Sin embargo, para llevar a efecto sus planes, Paula o ese alguien que había organizado los contragolpes tuvo que estar presente en la reunión de Madeira. Puesto que Rivke había quedado malherida, quedaba libre de sospecha. Pero ¿qué pensar de Brad Tirpitz y de Kolya? No tardaría en descubrir qué se traían esos dos entre manos. Si en verdad la misión relacionada con el arsenal soviético de Liebre Azul se llevaba a cabo aquella noche, quizá toda la baraja quedara al descubierto.

Tras desvestirse, se duchó y se puso una ropa más cómoda. Luego se tumbó en la cama y encendió un Simmons. Dio dos o tres chupadas y aplastó el cigarrillo contra el cenicero. Entornó los ojos y cayó en un sueño ligero.

Se despertó con un sobresalto y consultó la hora. Eran casi las tres. Se acercó a la ventana y miró a través de los cristales. Mientras permanecía allí el paisaje nevado pareció cambiar de tonalidad. A medida que el sol descendía, el blanco puro se transformaba en otros tonos. Enseguida se produjo el espléndido fenómeno que las gentes del país denominan «el instante azul», en el que el blanco fulgente de la nieve y el hielo reflejado en el suelo, las rocas, las casas y los árboles adquieren por espacio de uno o dos minutos una coloración verdiazul antes de que caiga la noche.

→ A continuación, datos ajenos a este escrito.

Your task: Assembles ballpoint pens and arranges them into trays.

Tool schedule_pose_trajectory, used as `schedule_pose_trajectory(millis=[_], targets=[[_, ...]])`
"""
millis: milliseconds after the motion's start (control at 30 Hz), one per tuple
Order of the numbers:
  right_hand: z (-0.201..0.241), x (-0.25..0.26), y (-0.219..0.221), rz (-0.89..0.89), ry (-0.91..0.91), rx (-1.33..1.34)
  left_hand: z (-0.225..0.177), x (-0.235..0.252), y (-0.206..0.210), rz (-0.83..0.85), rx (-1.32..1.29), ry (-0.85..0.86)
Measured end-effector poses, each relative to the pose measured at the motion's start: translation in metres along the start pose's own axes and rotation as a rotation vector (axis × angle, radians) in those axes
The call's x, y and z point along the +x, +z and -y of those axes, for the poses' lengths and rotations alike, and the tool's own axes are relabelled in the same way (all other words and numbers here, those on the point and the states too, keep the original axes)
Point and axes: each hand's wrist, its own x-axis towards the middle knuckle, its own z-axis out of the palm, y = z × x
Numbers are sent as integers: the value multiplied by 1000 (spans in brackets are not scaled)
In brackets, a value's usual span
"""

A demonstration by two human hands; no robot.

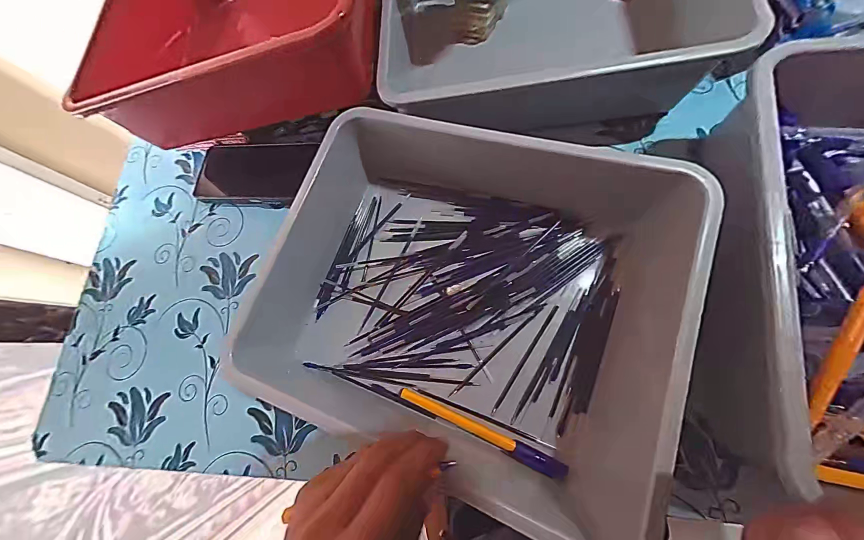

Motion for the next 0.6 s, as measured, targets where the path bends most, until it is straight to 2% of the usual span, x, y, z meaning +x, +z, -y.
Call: schedule_pose_trajectory(millis=[100,200,367,500,600], targets=[[-2,28,25,19,8,83,-8,21,12,-54,-8,93],[-10,57,42,-40,-86,78,-12,44,30,-101,18,183],[-20,70,50,-125,-33,201,-20,60,43,-134,69,125],[-26,69,52,-274,-16,190,-16,61,41,-184,65,121],[-26,69,50,-235,-7,134,-12,62,45,-220,19,150]])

Llegaría tarde a la entrevista con Kolya y Tirpitz, pero nada podía hacer para evitarlo. Bond se dirigió con presteza al teléfono, libre ya de los aparatos de escucha, y solicitó a la telefonista el número del hospital de Salla. La chica se lo proporcionó rápidamente. El superagente esperó que le dieran comunicación y marcó el número. Al despertar, su primer pensamiento había sido para Rivke.

La recepcionista del hospital hablaba el inglés con fluidez. Bond preguntó por Rivke y le dijeron que esperase un momento. Por fin, la mujer se puso de nuevo al aparato.

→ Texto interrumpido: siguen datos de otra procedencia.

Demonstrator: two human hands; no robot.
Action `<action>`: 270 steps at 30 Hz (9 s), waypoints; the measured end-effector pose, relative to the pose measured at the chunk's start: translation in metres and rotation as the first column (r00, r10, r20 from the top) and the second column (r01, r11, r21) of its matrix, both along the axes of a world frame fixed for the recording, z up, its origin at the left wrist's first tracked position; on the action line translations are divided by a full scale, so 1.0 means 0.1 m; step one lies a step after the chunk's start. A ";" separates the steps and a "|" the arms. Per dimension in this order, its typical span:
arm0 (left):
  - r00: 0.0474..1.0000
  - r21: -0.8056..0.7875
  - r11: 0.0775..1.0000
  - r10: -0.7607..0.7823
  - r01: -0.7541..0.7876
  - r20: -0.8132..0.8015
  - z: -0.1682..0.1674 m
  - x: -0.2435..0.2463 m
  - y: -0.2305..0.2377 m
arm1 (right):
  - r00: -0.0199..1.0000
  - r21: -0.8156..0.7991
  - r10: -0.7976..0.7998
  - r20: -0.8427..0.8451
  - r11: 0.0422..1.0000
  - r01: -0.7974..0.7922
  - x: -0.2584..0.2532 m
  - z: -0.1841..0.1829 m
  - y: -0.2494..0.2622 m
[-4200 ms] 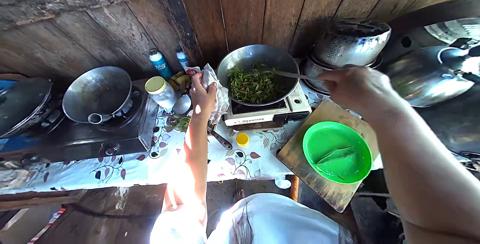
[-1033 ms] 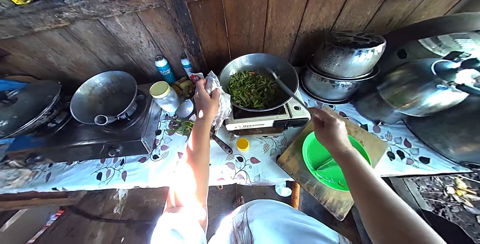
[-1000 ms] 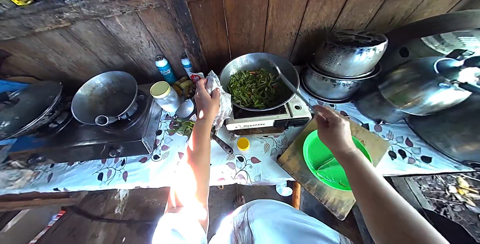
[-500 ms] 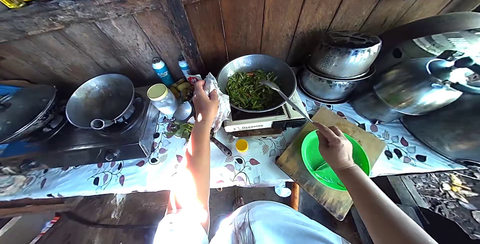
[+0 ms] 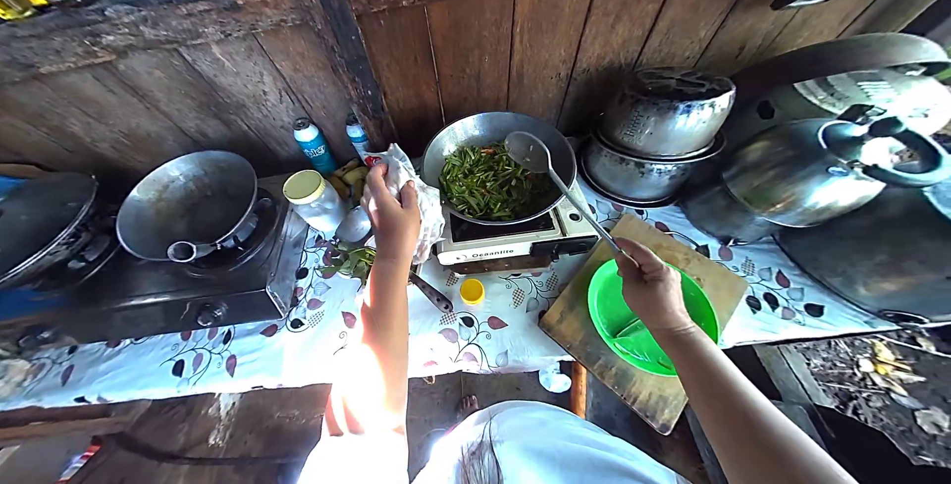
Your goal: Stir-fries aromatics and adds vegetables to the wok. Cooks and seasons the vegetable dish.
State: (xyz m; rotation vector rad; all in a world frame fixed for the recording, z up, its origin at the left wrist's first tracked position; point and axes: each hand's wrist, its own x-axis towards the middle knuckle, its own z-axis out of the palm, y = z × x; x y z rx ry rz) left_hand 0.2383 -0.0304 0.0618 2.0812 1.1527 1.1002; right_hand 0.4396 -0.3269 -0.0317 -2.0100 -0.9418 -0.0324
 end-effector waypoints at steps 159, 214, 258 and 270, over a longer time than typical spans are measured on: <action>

– Lo siento, pero aquí no figura ninguna paciente con ese nombre.

– Ha ingresado hace poco -insistió Bond-. Sufrió un accidente en el hotel Reventuli, en la pista de esquí. Hipotermia, congelación en el rostro y fractura de las dos piernas. Ustedes mandaron un médico y una ambulancia… -se interrumpió tratando de recordar el nombre-. Sí, el doctor Simonen.

– Lo lamento, señor. Éste es un centro pequeño y conozco a todos los médicos. Sólo hay cinco y ninguno se llama como usted dice.

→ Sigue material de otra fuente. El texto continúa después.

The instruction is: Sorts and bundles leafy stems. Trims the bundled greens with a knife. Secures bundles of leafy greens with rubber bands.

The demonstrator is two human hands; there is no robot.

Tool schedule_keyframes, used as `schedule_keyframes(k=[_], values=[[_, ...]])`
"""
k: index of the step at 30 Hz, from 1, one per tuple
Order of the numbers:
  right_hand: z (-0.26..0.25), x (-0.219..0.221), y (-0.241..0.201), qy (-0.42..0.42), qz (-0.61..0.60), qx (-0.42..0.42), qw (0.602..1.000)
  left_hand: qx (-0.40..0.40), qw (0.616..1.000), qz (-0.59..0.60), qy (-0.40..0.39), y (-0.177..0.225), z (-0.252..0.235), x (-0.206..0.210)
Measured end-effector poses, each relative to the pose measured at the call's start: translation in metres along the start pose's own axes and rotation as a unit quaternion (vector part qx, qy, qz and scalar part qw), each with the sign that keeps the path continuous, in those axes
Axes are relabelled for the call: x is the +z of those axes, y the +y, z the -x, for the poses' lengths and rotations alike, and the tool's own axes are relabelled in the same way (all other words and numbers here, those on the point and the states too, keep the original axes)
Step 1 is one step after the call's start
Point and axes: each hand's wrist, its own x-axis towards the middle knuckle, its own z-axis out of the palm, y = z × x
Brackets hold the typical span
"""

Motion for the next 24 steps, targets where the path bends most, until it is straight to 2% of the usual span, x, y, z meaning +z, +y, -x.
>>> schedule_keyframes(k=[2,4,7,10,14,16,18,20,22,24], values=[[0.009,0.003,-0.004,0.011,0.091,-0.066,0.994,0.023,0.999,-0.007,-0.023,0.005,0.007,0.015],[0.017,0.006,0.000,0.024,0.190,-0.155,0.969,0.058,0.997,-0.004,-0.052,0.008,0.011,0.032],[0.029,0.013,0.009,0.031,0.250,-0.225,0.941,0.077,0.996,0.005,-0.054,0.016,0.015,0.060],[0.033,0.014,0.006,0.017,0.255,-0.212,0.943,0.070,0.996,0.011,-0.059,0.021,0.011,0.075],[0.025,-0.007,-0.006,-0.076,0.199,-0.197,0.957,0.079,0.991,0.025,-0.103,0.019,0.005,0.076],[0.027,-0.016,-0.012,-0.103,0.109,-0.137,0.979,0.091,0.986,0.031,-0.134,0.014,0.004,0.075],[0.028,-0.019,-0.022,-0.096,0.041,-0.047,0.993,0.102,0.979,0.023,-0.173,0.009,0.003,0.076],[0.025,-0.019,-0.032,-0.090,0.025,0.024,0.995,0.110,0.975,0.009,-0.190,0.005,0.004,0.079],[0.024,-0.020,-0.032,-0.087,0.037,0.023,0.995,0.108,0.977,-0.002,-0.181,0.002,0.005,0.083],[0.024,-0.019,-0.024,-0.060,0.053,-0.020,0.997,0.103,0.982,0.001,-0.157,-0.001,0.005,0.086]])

– Lleva barba y es un hombre joven. Dijo que podía llamar.

– Perdone, señor, pero debe haber alguna equivocación. Hoy no se ha recibido ninguna llamada de Revontuli pidiendo una ambulancia. Acabo de comprobarlo. Y tampoco ha ingresado ninguna paciente, ni tenemos a un doctor Simonen por aquí. A decir verdad no hay ningún médico joven y con barba. Ojalá lo hubiese.